Whipple showed Joseph a clip of a fourth-and-1 his Pitt team had against Virginia. Joseph, even as a receivers coach, was thinking 'run it.' Whipple's guys threw it over the defense's head for a touchdown.
"And now, I'm saying to myself, 'OK, now I know what I'm dealing with.' My guys got to be ready because he's not going to panic as a playcaller. He's going to be confident as a playcaller. And there's nothing he hasn't seen that he's going to say, 'OK, we can't do this.'"
This doesn't mean Frost is just checking out of the offensive meetings or anything.
"We're still going to need him, because he's such a great playcaller, and he's such a good offensive mind. We're still going to need him. But I'm sure he feels like the kids need him more right now, and that's what he's doing."
Having been on the road recruiting with the red 'N' on his polo over the last week or so, Joseph said people on the outside are curious, "but I think the brand's still there." Flip it to a winning season, "get on the plus side and it starts building back up."
Added Joseph, "Nobody knows when Scott took this program over what kind of shape it was in. The only person who knows is Scott." Joseph is convinced there are just a few missing pieces. "We've got to figure out what the pieces are, fix them, and get to the plus side, and get to a winning record. And I truly believe in my heart we can."
Joseph met the entire wide receivers corps the first day, and he just sat down with
Omar Manning and
Zavier Betts to get to know them. But right now a lead focus is finishing up recruiting and getting with Whipple when possible to get some offensive plans circulating.
But as for the initial impression, "Meeting them for the first time, they're really good kids ... and my big thing is we're going to do things the right way. There's only one way to do things and that's the right way. It's how we do everything. Nothing's a small problem. Everything's a big problem. That's the way we're going to treat it, and we want to be the engine that makes the car move."
Block, run routes, catch it, be in class on time all the time, study hall sessions. Even perceived little things have to be big.
Joseph also told Betts and Manning these people in this state have your back. This fan base hasn't stopped caring about this team. And he told them this program is going to get flipped.
And Joseph will know his way around the corners of that bigger stadium soon enough too.
"It's a weird feeling coming back in. You feel the butterflies, just seeing the stadium and seeing the city, and seeing how the city has grown," Joseph said. "You're really like, 'OK, this is not the Lincoln I left, but this is the Lincoln I'm just going to embrace with my family.' Just try to get things going."
Joseph has been doing this long enough to know that with a new-look offensive staff, you may also see some players rise up who you haven't heard from before.
"Sometimes new coaches and new faces mean new life for some kids. A breath of fresh air. Everybody's on a clean slate.
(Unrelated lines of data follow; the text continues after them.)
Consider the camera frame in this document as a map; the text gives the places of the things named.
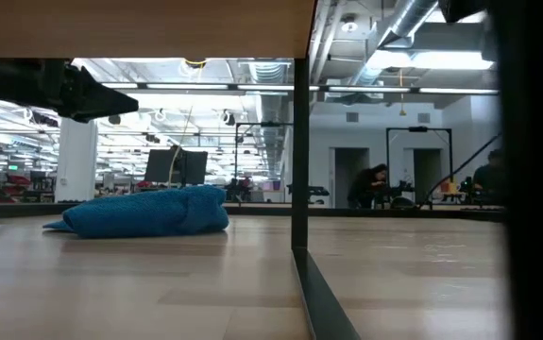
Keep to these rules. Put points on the blue cloth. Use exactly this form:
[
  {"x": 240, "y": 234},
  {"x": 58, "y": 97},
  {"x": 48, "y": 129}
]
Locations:
[{"x": 148, "y": 212}]

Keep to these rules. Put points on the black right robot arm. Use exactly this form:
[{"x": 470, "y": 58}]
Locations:
[{"x": 460, "y": 7}]

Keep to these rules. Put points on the wooden shelf board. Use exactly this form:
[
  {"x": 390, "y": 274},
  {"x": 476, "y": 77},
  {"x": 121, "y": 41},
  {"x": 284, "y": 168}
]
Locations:
[{"x": 134, "y": 28}]

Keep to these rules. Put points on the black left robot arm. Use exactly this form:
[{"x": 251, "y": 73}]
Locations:
[{"x": 2, "y": 78}]

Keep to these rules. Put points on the black background robot rig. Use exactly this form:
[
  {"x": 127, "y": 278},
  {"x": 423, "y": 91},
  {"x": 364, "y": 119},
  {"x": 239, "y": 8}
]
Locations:
[{"x": 401, "y": 193}]

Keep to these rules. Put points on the black gantry frame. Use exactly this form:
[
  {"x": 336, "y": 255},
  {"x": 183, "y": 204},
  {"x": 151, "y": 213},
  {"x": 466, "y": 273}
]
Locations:
[
  {"x": 417, "y": 128},
  {"x": 264, "y": 124}
]

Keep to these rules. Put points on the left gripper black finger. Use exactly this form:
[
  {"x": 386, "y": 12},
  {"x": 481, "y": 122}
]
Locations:
[
  {"x": 101, "y": 96},
  {"x": 96, "y": 115}
]

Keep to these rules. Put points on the person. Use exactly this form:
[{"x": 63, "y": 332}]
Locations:
[
  {"x": 488, "y": 179},
  {"x": 368, "y": 186}
]

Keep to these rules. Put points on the black vertical frame post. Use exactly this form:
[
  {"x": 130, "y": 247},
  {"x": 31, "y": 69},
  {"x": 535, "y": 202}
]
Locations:
[{"x": 540, "y": 189}]

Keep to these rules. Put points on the yellow hanging pendant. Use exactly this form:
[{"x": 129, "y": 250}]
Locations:
[{"x": 402, "y": 112}]

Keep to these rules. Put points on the yellow mug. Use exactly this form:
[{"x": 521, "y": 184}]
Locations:
[{"x": 453, "y": 187}]

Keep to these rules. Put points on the long ceiling light bar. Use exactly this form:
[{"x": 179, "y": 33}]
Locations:
[{"x": 186, "y": 86}]

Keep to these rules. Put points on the silver ventilation duct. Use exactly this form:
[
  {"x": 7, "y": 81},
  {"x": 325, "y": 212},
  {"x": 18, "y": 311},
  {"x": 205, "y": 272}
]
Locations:
[{"x": 408, "y": 19}]

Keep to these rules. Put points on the black background equipment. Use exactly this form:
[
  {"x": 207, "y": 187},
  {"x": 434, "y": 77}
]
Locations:
[{"x": 318, "y": 190}]

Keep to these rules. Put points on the red chair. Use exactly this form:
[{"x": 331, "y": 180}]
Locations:
[{"x": 16, "y": 181}]

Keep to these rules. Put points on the black shelf support frame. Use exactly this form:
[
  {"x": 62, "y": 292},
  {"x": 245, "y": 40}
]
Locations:
[{"x": 300, "y": 141}]

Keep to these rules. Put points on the black background monitor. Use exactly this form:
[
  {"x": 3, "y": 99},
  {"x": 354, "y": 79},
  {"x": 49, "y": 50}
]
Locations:
[{"x": 157, "y": 165}]

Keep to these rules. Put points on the white column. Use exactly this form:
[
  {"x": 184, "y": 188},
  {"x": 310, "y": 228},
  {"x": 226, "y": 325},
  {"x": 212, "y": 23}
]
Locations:
[{"x": 76, "y": 160}]

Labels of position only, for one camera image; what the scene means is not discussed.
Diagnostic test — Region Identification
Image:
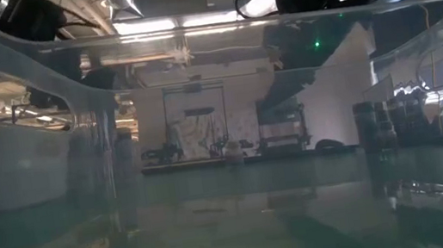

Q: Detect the black table edge rail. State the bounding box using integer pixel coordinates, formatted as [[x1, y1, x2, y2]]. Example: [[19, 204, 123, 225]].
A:
[[139, 135, 359, 180]]

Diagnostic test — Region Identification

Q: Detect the metal shelf cart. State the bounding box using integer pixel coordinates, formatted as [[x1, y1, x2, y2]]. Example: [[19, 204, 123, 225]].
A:
[[255, 94, 312, 157]]

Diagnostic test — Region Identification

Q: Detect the large clear plastic bin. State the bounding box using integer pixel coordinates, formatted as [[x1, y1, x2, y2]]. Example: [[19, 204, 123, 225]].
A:
[[0, 0, 443, 248]]

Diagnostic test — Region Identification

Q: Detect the ceiling light fixture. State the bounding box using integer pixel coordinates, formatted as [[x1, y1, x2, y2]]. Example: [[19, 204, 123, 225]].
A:
[[114, 6, 241, 39]]

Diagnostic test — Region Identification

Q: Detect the black rounded object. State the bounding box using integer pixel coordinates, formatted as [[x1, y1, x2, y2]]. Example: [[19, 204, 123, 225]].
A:
[[313, 135, 345, 152]]

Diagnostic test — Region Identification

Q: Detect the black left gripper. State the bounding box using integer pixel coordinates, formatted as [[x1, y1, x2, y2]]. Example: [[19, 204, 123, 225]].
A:
[[35, 31, 119, 101]]

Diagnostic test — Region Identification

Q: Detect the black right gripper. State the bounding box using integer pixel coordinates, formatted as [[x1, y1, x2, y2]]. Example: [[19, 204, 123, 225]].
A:
[[242, 0, 357, 111]]

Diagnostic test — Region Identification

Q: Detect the black frame white backdrop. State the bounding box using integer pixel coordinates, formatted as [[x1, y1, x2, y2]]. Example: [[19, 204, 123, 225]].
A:
[[159, 79, 235, 166]]

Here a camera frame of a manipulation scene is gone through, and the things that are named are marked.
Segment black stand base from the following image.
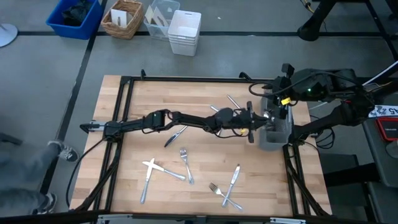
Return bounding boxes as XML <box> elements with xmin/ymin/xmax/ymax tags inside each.
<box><xmin>297</xmin><ymin>0</ymin><xmax>340</xmax><ymax>42</ymax></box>

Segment grey cart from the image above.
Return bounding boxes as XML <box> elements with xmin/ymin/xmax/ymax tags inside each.
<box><xmin>353</xmin><ymin>81</ymin><xmax>398</xmax><ymax>189</ymax></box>

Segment white stacked plastic bins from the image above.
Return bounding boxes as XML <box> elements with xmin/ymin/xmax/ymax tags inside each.
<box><xmin>168</xmin><ymin>9</ymin><xmax>202</xmax><ymax>57</ymax></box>

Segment white cable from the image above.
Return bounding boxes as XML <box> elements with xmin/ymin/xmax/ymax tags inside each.
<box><xmin>362</xmin><ymin>60</ymin><xmax>398</xmax><ymax>86</ymax></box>

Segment black cloth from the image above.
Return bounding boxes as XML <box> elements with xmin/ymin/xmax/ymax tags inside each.
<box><xmin>61</xmin><ymin>0</ymin><xmax>96</xmax><ymax>27</ymax></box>

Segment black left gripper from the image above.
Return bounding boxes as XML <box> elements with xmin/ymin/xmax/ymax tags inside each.
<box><xmin>233</xmin><ymin>101</ymin><xmax>271</xmax><ymax>131</ymax></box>

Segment red and black device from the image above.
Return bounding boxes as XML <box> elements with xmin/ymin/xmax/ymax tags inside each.
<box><xmin>374</xmin><ymin>116</ymin><xmax>398</xmax><ymax>142</ymax></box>

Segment white card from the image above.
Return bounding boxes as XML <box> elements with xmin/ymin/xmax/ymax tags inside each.
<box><xmin>110</xmin><ymin>8</ymin><xmax>129</xmax><ymax>27</ymax></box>

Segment person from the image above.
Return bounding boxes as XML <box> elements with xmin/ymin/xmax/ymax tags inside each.
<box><xmin>0</xmin><ymin>139</ymin><xmax>80</xmax><ymax>216</ymax></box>

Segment black bench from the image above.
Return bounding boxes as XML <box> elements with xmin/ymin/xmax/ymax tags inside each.
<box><xmin>320</xmin><ymin>154</ymin><xmax>398</xmax><ymax>224</ymax></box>

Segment wicker basket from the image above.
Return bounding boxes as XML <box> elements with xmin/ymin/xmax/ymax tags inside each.
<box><xmin>101</xmin><ymin>0</ymin><xmax>144</xmax><ymax>40</ymax></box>

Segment yellow hanging cable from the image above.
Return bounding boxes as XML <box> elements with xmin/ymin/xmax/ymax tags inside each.
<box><xmin>300</xmin><ymin>0</ymin><xmax>313</xmax><ymax>14</ymax></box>

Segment black floor object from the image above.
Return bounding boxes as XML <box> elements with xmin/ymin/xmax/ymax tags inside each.
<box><xmin>0</xmin><ymin>132</ymin><xmax>24</xmax><ymax>146</ymax></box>

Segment grey round floor base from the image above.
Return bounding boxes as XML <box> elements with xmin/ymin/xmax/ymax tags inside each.
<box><xmin>0</xmin><ymin>23</ymin><xmax>19</xmax><ymax>49</ymax></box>

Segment beige card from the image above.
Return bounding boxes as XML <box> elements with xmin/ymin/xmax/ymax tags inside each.
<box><xmin>144</xmin><ymin>5</ymin><xmax>155</xmax><ymax>24</ymax></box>
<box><xmin>151</xmin><ymin>6</ymin><xmax>170</xmax><ymax>27</ymax></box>

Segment white printed label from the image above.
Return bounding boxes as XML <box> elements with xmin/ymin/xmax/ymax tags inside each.
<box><xmin>368</xmin><ymin>105</ymin><xmax>398</xmax><ymax>119</ymax></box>

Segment blue plastic bin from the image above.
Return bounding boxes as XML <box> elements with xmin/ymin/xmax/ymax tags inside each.
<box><xmin>45</xmin><ymin>0</ymin><xmax>105</xmax><ymax>40</ymax></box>

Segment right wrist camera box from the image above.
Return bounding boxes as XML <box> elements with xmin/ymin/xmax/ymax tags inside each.
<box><xmin>277</xmin><ymin>105</ymin><xmax>289</xmax><ymax>121</ymax></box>

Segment clear plastic bin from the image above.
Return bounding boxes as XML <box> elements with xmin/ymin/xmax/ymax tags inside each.
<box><xmin>143</xmin><ymin>0</ymin><xmax>181</xmax><ymax>42</ymax></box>

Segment grey plastic cutlery basket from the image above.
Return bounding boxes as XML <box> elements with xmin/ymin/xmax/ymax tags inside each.
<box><xmin>258</xmin><ymin>93</ymin><xmax>295</xmax><ymax>152</ymax></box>

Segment black arm base cable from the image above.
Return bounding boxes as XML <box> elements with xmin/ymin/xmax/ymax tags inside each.
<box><xmin>310</xmin><ymin>123</ymin><xmax>336</xmax><ymax>150</ymax></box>
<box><xmin>65</xmin><ymin>138</ymin><xmax>105</xmax><ymax>208</ymax></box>

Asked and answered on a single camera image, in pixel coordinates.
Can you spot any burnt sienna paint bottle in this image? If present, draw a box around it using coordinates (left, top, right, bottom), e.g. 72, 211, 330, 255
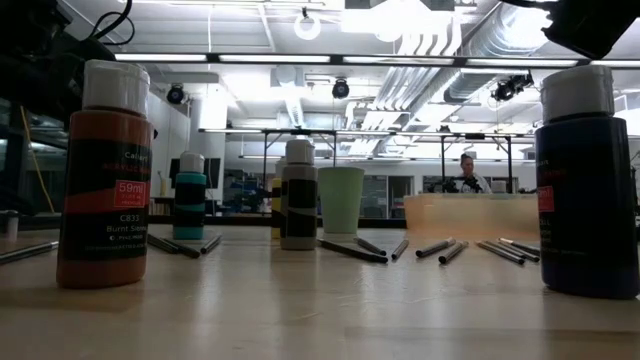
55, 59, 155, 291

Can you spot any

So you'll probably see some kids step that hadn't been stepping up. Because they feel like, 'OK, it's new life.' The depth chart is written in sand...' The receivers are going to know that. I think everybody on our offense is going to know that."
It's a group Joseph knows statistically speaking was making some big plays last year. "They just weren't making enough."
Such begins the quest. As for the QB alum, turned key Husker assistant, "I truly believe we're going to get back to the days we deserve to have."